Drug-coated balloon angioplasty is associated with favorable results for treatment of bare-metal stent restenosis.

METHODS

In this prospective, single-blind, multicenter, randomized trial, the authors randomly assigned 110 patients with drug-eluting stent restenoses located in a native coronary artery to paclitaxel-coated balloon angioplasty or uncoated balloon angioplasty. Dual antiplatelet therapy was prescribed for 6 months. Angiographic follow-up was scheduled at 6 months. The primary endpoint was late lumen loss.

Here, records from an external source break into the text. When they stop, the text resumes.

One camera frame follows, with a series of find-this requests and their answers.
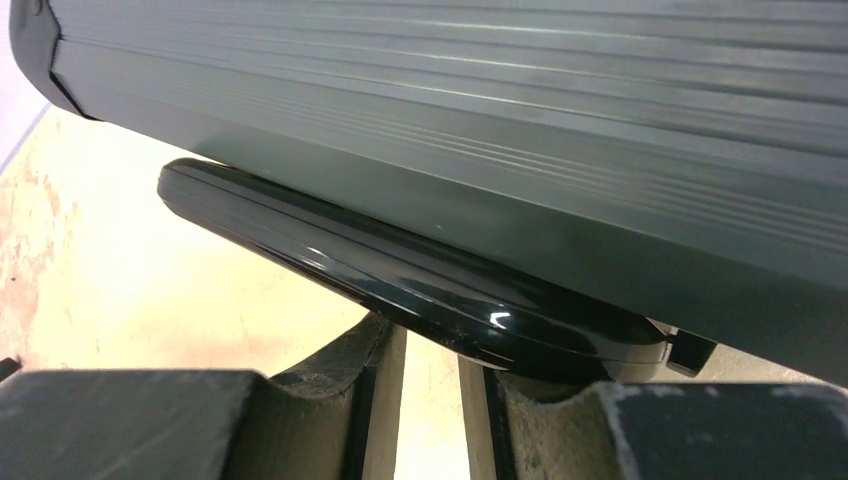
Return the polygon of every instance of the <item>beige surface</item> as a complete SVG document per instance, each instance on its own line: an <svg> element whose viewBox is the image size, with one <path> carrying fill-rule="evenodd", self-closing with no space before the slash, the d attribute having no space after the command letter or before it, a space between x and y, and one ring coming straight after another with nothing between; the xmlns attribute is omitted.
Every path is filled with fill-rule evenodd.
<svg viewBox="0 0 848 480"><path fill-rule="evenodd" d="M180 220L156 195L187 155L52 110L0 177L0 356L28 369L273 373L363 310ZM704 380L807 380L730 349ZM681 377L663 372L661 379ZM411 335L397 478L468 477L456 358Z"/></svg>

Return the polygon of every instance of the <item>ridged surface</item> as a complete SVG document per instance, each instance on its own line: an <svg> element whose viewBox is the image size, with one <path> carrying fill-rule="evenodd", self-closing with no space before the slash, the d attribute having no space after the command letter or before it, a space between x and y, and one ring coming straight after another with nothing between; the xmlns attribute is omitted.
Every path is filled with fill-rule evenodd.
<svg viewBox="0 0 848 480"><path fill-rule="evenodd" d="M60 76L848 286L848 4L51 5Z"/></svg>

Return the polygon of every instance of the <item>gray ridged panel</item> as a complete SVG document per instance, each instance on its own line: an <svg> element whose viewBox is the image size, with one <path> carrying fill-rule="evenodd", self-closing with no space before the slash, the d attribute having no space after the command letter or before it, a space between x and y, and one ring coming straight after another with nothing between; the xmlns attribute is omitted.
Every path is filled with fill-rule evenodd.
<svg viewBox="0 0 848 480"><path fill-rule="evenodd" d="M848 3L448 3L51 0L63 37L54 72L97 118L640 313L744 316L750 296L800 291L787 278L831 288L822 298L848 290ZM385 165L465 186L463 201L410 191L418 203L399 211L398 192L388 203L345 193L346 180L360 191L370 181L376 199L380 179L357 171ZM711 293L681 286L655 293L656 306L634 285L607 298L569 277L585 252L543 238L547 224L531 227L535 256L482 233L518 228L517 214L445 228L446 205L500 205L485 192L780 276L707 285L694 277L716 271L655 265L726 291L696 300ZM650 283L624 267L608 275L625 270ZM845 311L844 295L828 298Z"/></svg>

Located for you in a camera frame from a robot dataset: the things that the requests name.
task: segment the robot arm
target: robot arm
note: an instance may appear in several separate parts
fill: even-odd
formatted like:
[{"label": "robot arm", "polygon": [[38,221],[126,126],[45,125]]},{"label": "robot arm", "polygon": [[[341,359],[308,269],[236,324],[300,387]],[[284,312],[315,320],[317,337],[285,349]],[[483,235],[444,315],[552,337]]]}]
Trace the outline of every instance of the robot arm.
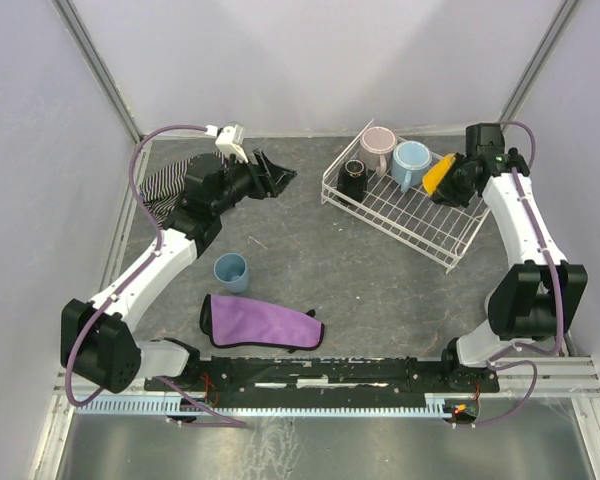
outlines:
[{"label": "robot arm", "polygon": [[425,185],[435,203],[454,207],[468,206],[477,191],[491,208],[507,251],[509,272],[487,299],[487,320],[455,344],[456,364],[467,367],[484,367],[513,343],[556,334],[555,291],[546,252],[559,277],[564,332],[587,283],[584,267],[569,264],[551,238],[533,198],[524,158],[515,148],[505,154],[504,147],[500,125],[472,125],[466,131],[467,155],[456,154],[448,172],[434,175],[442,177],[438,185]]},{"label": "robot arm", "polygon": [[[78,351],[74,371],[79,375],[118,393],[135,378],[177,377],[188,365],[197,363],[198,352],[188,345],[174,339],[136,342],[133,332],[162,290],[215,239],[222,228],[223,212],[245,196],[277,197],[295,177],[293,170],[274,165],[258,150],[254,151],[256,164],[248,159],[245,162],[240,146],[242,136],[240,126],[225,127],[220,132],[216,145],[227,155],[228,162],[214,154],[191,160],[185,188],[163,223],[161,248],[154,240],[131,267],[89,302],[74,299],[65,306],[61,331],[63,366],[67,366],[84,325],[105,305]],[[123,283],[128,285],[120,291]]]}]

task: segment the purple cloth
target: purple cloth
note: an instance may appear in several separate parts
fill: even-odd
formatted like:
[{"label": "purple cloth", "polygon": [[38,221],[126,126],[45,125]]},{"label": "purple cloth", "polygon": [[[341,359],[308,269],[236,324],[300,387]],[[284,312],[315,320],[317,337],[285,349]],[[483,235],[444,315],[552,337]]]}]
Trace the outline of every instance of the purple cloth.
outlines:
[{"label": "purple cloth", "polygon": [[214,347],[263,345],[314,350],[324,325],[307,314],[251,298],[207,295],[200,328]]}]

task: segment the yellow sponge
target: yellow sponge
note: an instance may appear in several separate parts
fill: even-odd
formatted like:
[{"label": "yellow sponge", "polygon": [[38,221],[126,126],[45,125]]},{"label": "yellow sponge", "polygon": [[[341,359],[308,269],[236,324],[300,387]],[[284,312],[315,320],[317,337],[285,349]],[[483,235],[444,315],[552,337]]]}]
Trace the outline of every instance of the yellow sponge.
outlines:
[{"label": "yellow sponge", "polygon": [[430,196],[433,195],[433,193],[436,191],[436,188],[438,188],[438,184],[442,181],[444,176],[447,174],[447,172],[453,165],[453,162],[455,161],[455,154],[450,153],[426,173],[426,175],[422,179],[422,186]]}]

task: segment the blue cup
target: blue cup
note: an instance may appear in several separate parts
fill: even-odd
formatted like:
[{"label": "blue cup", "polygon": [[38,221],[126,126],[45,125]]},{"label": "blue cup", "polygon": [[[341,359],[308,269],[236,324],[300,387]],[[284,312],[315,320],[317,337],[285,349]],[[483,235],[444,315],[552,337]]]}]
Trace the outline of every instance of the blue cup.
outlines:
[{"label": "blue cup", "polygon": [[231,293],[242,293],[249,286],[247,261],[237,253],[226,253],[216,260],[213,273]]},{"label": "blue cup", "polygon": [[422,182],[431,166],[431,152],[419,142],[402,142],[393,151],[391,177],[400,184],[400,191],[407,193],[410,187]]}]

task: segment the striped towel
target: striped towel
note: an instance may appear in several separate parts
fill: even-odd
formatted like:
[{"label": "striped towel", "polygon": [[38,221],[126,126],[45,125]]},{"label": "striped towel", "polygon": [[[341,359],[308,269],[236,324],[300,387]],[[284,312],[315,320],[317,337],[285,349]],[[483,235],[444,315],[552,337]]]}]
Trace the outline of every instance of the striped towel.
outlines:
[{"label": "striped towel", "polygon": [[176,206],[178,195],[184,190],[184,177],[187,168],[196,157],[187,158],[158,170],[140,184],[140,196],[153,218],[160,225]]}]

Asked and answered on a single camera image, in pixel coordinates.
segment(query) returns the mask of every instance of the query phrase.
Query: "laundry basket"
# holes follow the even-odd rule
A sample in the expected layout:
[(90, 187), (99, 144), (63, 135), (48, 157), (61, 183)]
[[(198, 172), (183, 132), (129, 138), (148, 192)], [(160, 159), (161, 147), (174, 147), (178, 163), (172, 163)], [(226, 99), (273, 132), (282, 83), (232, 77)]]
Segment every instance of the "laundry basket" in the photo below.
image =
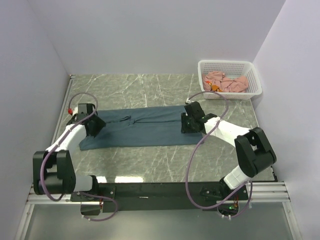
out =
[[(226, 61), (226, 60), (201, 60), (198, 63), (198, 76), (201, 90), (204, 91), (202, 74), (212, 71), (221, 71), (230, 79), (245, 76), (249, 87), (245, 92), (220, 92), (227, 99), (248, 100), (262, 93), (262, 87), (255, 66), (249, 61)], [(217, 94), (204, 93), (205, 99), (220, 99)]]

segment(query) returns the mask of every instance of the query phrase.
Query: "marble table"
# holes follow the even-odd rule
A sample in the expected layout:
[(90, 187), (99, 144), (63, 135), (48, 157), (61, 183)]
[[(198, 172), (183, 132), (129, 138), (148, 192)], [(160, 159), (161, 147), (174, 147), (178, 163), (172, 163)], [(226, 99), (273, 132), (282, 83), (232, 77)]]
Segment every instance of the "marble table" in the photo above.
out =
[[(183, 105), (188, 96), (200, 91), (197, 74), (100, 74), (72, 75), (66, 93), (55, 138), (64, 131), (70, 118), (69, 99), (79, 92), (90, 92), (99, 101), (99, 110), (144, 108)], [(222, 100), (199, 101), (205, 113), (221, 115), (225, 109)], [(86, 95), (77, 96), (71, 106), (93, 103)], [(254, 128), (258, 126), (250, 100), (231, 100), (226, 121)], [(182, 182), (194, 145), (111, 147), (80, 151), (72, 155), (77, 174), (96, 175), (102, 181), (113, 182)], [(235, 149), (228, 143), (210, 137), (197, 151), (189, 180), (219, 181), (238, 164)], [(270, 167), (257, 175), (255, 181), (274, 181)]]

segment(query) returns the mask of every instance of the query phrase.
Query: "pink cloth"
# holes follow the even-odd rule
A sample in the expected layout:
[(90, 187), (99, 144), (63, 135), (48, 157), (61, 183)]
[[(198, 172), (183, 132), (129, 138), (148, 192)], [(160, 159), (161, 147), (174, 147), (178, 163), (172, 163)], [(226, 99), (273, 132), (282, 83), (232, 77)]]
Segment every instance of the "pink cloth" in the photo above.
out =
[(211, 71), (207, 75), (202, 74), (204, 90), (211, 91), (211, 86), (206, 81), (209, 81), (212, 85), (217, 85), (225, 93), (245, 93), (249, 87), (248, 79), (245, 76), (232, 80), (226, 77), (222, 71)]

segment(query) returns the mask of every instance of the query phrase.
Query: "white wall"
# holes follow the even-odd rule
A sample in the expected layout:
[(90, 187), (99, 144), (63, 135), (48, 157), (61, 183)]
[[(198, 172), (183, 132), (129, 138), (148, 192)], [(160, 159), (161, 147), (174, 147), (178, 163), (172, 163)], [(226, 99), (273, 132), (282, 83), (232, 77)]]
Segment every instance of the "white wall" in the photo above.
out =
[(253, 61), (285, 0), (29, 0), (68, 73), (196, 73)]
[(320, 238), (318, 9), (318, 0), (287, 0), (254, 60), (263, 85), (255, 112), (305, 240)]
[(0, 239), (16, 234), (33, 153), (48, 146), (68, 75), (26, 0), (0, 3)]

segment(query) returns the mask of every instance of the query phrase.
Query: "blue cloth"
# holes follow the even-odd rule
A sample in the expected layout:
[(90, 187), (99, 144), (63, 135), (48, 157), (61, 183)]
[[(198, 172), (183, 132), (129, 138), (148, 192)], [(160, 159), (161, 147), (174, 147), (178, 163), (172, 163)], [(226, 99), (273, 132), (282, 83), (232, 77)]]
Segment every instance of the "blue cloth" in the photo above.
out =
[(98, 111), (106, 126), (81, 141), (80, 150), (197, 144), (201, 133), (181, 133), (184, 112), (183, 105)]

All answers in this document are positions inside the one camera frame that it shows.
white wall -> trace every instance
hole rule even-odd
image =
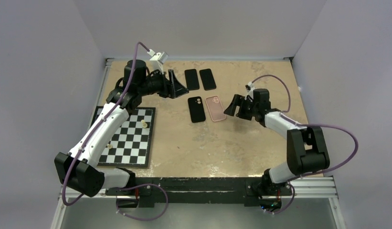
[[[104,59],[72,0],[0,1],[0,229],[49,228]]]
[[[328,0],[294,69],[308,120],[358,137],[357,156],[332,173],[348,228],[392,228],[392,0]],[[352,141],[326,134],[336,164]]]
[[[294,56],[326,0],[75,0],[106,57],[137,41],[170,59]]]

pink phone case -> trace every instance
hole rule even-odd
[[[213,122],[222,121],[227,118],[227,116],[224,114],[224,108],[222,107],[220,98],[218,98],[218,96],[206,98],[206,104]]]

gray floor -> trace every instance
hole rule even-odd
[[[236,204],[170,204],[165,215],[150,222],[128,219],[116,214],[115,199],[83,198],[68,207],[63,229],[335,229],[328,199],[295,199],[291,207],[276,216],[265,215],[260,208]],[[138,208],[131,214],[152,217],[163,208]]]

beige marbled table surface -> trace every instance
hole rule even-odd
[[[123,77],[127,61],[112,62],[104,94],[99,105],[104,105],[116,81]],[[254,119],[243,120],[228,116],[213,122],[204,99],[217,95],[224,109],[234,94],[246,95],[245,85],[263,74],[273,74],[287,84],[291,93],[288,116],[307,123],[306,113],[298,91],[290,61],[170,61],[164,70],[173,69],[178,80],[186,85],[184,70],[211,68],[217,89],[205,91],[200,75],[200,89],[177,99],[158,95],[142,98],[140,106],[156,107],[155,126],[147,169],[132,169],[138,177],[247,177],[261,176],[270,167],[286,160],[286,140],[276,132],[260,126]],[[287,93],[276,79],[266,77],[255,83],[256,88],[267,88],[272,107],[287,108]],[[192,123],[187,104],[189,97],[203,98],[206,121]]]

chessboard border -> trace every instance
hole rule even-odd
[[[96,115],[97,111],[104,106],[96,106],[95,109],[95,114],[92,117],[92,125],[96,121]],[[154,118],[151,118],[150,125],[152,126],[152,129],[149,131],[148,138],[151,139],[150,143],[148,144],[147,147],[147,156],[145,157],[145,163],[144,164],[130,164],[130,163],[106,163],[106,162],[98,162],[97,166],[98,167],[121,167],[121,168],[148,168],[149,167],[149,157],[151,156],[151,145],[152,145],[152,134],[154,132],[154,123],[156,119],[156,108],[155,107],[137,107],[136,109],[143,109],[143,110],[152,110]]]

The secondary clinical endpoint was a composite of cardiac death, myocardial infarction attributed to the target vessel, or target lesion revascularization.

RESULTS

There was no difference in patient baseline characteristics or procedural results. Angiographic follow-up rate was 91%. Treatment with paclitaxel-coated balloon was superior to balloon angioplasty alone with a late loss of 0.43 ± 0.61 mm versus 1.03 ± 0.77 mm (p < 0.001), respectively. Restenosis rate was significantly reduced from 58.1% to 17.2% (p < 0.001), and the composite clinical endpoint was significantly reduced from 50.0% to 16.7% (p < 0.001), respectively.

CONCLUSIONS

Paclitaxel-coated balloon angioplasty is superior to balloon angioplasty alone for treatment of drug-eluting stent restenosis. (PEPCAD DES-Treatment of DES-In-Stent Restenosis With SeQuent® Please Paclitaxel Eluting PTCA Catheter [PEPCAD-DES]; NCT00998439).